SAN FRANCISCO – This All-Star Game was worth the 23-year wait.
For much of the day, it felt like the much-hyped yet relaxed event it usually is. But in the ninth inning, it suddenly became a game.
After eight seasons as a partial Giants season ticket holder, I know what it feels like when the entire park gets on edge, sensing either a comeback or a disastrous blowup. And last Tuesday night, the packed house reached the same manic pitch as it does in the regular season.
National League fans of all stripes banded together, screaming for American League blood as the Cubs’ Alfonso Soriano blasted a pitch from Michigan alum and Seattle closer J.J. Putz into the jammed right-field promenade. Junior circuit aficionados – including the largest contingent of Tigers fans outside of Detroit I’ ever seen – abruptly realized their league’s longtime domination was in serious jeopardy.
“I wonder what those crazy people who left early are thinking now!” yelled Andre Lopez, a fellow Giants regular, an unmistakable note of glee undercutting his agonized shouts to the National League batters.
Even though the “hometown” National Leaguers eventually fell (with Albert Pujols and Ryan Howard still riding the pine), the jolt that had gripped San Francisco for a week remained.
It had been clear in the smiles all around FanFest – really, who can help smiling when she’s watching Billy and Cal Ripken needle each other mercilessly like two 9-year-olds? Outside the ballpark, people grabbed wandering mascots in enthusiastic hugs and yelled greetings to strangers wearing the same team colors.
Inside, Pudge Rodriguez’s son, Dereck, melted the hearts of the early-arriving crowd as he babysat Victor Martinez’s tiny son.
Barry Bonds basked in the kind of sustained, loving ovation he can enjoy nowhere else in the country.
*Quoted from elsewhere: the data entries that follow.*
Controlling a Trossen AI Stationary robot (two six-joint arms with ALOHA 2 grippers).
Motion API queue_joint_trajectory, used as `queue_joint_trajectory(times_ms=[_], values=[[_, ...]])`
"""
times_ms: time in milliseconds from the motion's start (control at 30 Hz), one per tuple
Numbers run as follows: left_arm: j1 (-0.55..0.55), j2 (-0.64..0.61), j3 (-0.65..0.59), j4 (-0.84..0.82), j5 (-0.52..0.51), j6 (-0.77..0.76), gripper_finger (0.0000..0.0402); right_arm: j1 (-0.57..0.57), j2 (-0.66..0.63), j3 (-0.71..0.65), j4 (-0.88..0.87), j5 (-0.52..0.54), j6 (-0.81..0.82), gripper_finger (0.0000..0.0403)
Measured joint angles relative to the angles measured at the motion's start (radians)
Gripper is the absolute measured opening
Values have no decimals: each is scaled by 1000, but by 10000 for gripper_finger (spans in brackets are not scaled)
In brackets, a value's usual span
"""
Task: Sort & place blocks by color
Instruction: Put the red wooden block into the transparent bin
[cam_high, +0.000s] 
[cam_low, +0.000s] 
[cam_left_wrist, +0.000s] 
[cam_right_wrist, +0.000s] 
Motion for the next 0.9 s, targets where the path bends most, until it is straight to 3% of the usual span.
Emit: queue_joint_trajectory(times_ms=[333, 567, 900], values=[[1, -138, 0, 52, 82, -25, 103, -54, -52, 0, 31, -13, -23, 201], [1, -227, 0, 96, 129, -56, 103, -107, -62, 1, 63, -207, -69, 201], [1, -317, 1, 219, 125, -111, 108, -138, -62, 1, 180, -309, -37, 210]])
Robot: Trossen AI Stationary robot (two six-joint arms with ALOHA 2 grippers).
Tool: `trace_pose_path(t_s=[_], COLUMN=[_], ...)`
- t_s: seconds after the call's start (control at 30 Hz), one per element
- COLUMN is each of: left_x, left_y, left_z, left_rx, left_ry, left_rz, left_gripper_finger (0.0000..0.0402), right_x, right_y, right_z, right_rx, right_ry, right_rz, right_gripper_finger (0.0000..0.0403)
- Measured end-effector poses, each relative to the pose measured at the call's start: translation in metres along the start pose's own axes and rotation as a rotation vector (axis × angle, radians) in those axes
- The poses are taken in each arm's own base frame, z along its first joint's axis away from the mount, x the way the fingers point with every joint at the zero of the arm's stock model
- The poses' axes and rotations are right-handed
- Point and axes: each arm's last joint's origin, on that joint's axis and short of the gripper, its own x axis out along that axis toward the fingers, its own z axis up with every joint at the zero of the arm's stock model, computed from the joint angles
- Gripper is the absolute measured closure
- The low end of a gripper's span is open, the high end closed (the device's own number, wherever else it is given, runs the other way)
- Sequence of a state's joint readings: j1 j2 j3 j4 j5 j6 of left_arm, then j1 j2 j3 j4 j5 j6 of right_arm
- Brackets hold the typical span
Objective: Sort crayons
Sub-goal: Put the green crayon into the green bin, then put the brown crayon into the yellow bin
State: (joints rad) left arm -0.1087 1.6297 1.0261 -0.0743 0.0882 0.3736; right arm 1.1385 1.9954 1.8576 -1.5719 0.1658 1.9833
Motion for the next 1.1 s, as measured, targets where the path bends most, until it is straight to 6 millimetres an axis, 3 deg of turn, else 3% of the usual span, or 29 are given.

And Giants hero Willie Mays was honored in a touching ceremony. A huge green sheet fell away from a gigantic blowup in center field of Mays making “The Catch” at the Polo Ground as Mays entered through a double row of All-Stars. His godson, Bonds, helped him into a 1958 Cadillac, and he circled the field slowly to thunderous cheers, tossing baseballs to the adoring crowd.
Then came the game, which was highlighted by Ichiro’s inside-the-park homer. Regulars to 24 Willie Mays Plaza expected a triple – after all, he’d hit the ball to the part of the yard known to all as “Triples Alley.” But the swift Mariner hit third, and showed no sign of slowing, scoring well ahead of the futile throw.
No matter how many times Bud Selig says “This one counts,” it’s not up to him. He can’t force it to be true.
But last Tuesday in San Francisco, as the fans exulted in an inarguably superior game, it was.